Off-the-shelf admin tooling
- Good, because zero implementation cost on day one.
- Bad, because escapes our security / observability / audit baseline. Re-onboarding it later would be expensive.
Auth gating
Entra role claim + BFF guard (chosen)
- Good, because reuses the existing identity model.
- Good, because role grants / revocations are auditable in Entra.
- Bad, because role propagation latency — Entra role assignment is honoured on next sign-in. Acceptable.
Static IP / VPN only
- Bad, because no identity-bound check — an authenticated non-admin internal user on VPN gets in. Inadequate alone (acceptable as a defence-in-depth layer on top of the role check).

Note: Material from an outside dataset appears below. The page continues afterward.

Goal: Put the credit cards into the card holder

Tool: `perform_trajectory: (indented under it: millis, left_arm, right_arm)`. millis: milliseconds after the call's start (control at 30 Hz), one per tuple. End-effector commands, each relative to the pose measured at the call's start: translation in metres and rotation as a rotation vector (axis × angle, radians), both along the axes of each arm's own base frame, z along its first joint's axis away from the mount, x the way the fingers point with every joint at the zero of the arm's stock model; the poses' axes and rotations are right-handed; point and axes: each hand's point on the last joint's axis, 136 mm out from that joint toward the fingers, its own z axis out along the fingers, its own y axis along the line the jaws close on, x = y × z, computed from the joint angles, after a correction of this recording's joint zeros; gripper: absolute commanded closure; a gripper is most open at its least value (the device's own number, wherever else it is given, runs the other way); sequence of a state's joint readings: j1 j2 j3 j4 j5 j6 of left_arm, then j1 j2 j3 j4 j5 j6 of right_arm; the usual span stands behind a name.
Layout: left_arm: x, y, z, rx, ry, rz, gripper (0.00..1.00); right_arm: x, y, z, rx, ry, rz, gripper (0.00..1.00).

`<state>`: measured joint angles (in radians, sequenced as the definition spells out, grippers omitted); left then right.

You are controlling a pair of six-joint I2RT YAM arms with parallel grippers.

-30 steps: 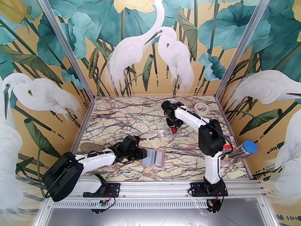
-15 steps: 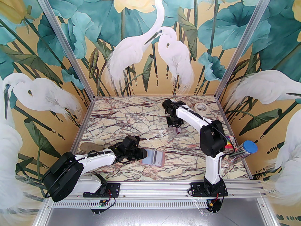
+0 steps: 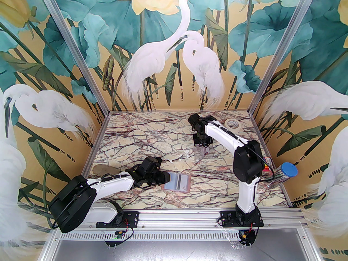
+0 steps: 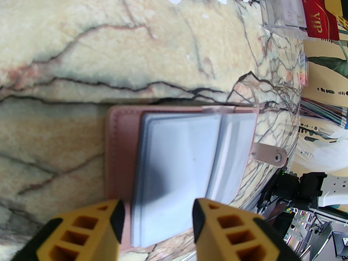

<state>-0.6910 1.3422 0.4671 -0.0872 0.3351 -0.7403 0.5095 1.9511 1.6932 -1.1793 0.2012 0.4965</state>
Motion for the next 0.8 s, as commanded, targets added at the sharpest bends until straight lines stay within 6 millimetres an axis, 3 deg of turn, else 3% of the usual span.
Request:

Distinct OIDC client per app
- Good, because cleanest separation of audiences in Entra.
- Bad, because two app registrations to manage, two sets of consent screens, two redirect URIs to keep aligned. Operational overhead without a clear payoff at our scale.
Session sharing
Distinct sessions per app (chosen)
- Good, because compromise of one session does not leak into the other.
- Good, because
__Host-cookie scoping (ADR-0010) is preserved. - Good, because the admin entry point can demand fresh MFA without inconveniencing the end-user portal.
- Bad, because admin users sign in twice if they switch apps in the same browser session. Mitigated by Entra SSO — no password re-prompt, just a click-through.

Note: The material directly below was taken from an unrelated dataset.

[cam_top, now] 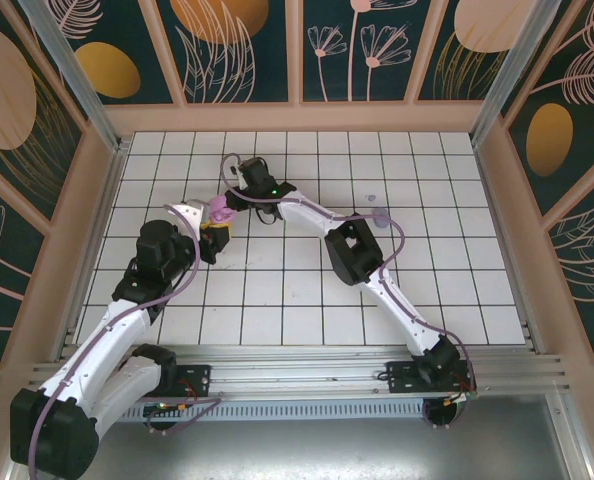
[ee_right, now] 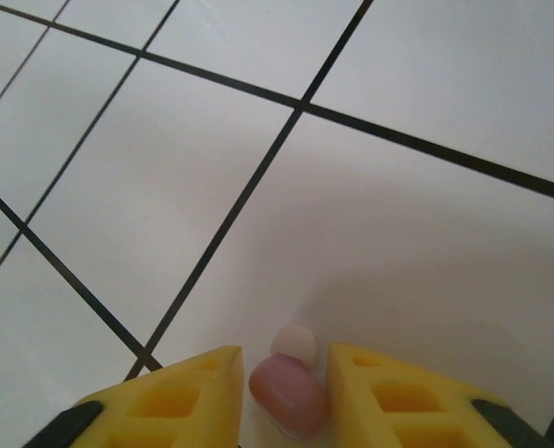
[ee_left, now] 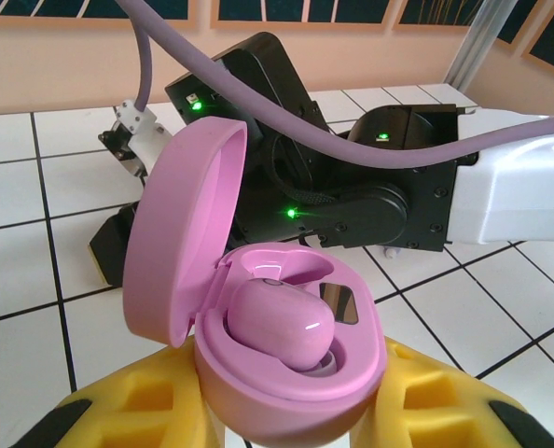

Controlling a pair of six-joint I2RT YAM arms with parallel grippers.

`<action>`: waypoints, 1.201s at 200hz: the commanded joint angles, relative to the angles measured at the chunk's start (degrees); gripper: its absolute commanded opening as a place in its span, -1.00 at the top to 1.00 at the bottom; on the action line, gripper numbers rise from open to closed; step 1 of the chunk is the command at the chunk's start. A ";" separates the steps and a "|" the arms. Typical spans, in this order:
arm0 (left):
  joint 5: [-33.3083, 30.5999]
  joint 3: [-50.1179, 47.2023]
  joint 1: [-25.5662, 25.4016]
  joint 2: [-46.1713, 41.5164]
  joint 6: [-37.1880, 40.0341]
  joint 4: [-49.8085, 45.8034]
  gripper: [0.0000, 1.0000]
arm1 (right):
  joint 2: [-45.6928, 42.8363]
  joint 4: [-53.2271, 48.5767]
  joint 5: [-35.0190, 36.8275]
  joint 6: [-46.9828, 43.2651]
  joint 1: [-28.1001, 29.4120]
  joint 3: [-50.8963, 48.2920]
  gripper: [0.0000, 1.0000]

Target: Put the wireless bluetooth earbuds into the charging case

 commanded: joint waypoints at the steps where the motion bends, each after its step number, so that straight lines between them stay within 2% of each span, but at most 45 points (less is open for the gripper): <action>1: -0.68 1.88 0.41 -0.93 -0.03 -0.29 0.92 | 1.52 -4.65 1.34 -2.14 0.85 1.17 0.51; 36: -0.85 2.52 0.37 -1.00 0.21 -0.75 0.92 | -1.64 -6.26 1.36 -1.60 0.18 -0.75 0.57; 107: -0.80 3.42 0.39 -0.67 0.08 -0.93 0.92 | -14.06 -6.12 -1.91 -1.66 -1.58 -15.65 0.66; 124: -0.52 3.49 0.36 -0.50 -0.03 -0.78 0.92 | -18.28 -5.73 -3.04 -2.68 -1.61 -21.75 0.68; 169: 0.38 2.58 0.34 -0.58 -0.42 0.10 0.92 | -32.87 0.22 -10.46 -8.39 -3.03 -48.20 0.70; 209: 0.87 0.69 0.41 0.18 -1.03 2.50 0.92 | -40.55 0.64 -13.16 -13.75 -3.81 -61.49 0.66; 240: 1.29 0.57 0.40 0.82 -0.87 2.53 0.92 | -43.50 0.69 -14.36 -13.49 -4.99 -65.07 0.39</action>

Shared session across apps
- Good, because seamless cross-app navigation.
- Bad, because requires broader cookie domain — breaks
__Host-guarantees.
More Information
- Related ADRs: ADR-0002 (Nx apps preset), ADR-0003 (naming conventions), ADR-0004 (frontend stack — inherited), ADR-0005 (NestJS), ADR-0008 (Entra workforce identity), ADR-0009 (auth flow), ADR-0010 (sessions), ADR-0011 (MFA freshness), ADR-0013 (audit), ADR-0016 (a11y baseline — inherited), ADR-0017 (perf budgets — relaxed for admin), ADR-0018 (env config — shared), ADR-0019 (i18n — CMS content uses the same locales but is BFF-served, not bundle-baked).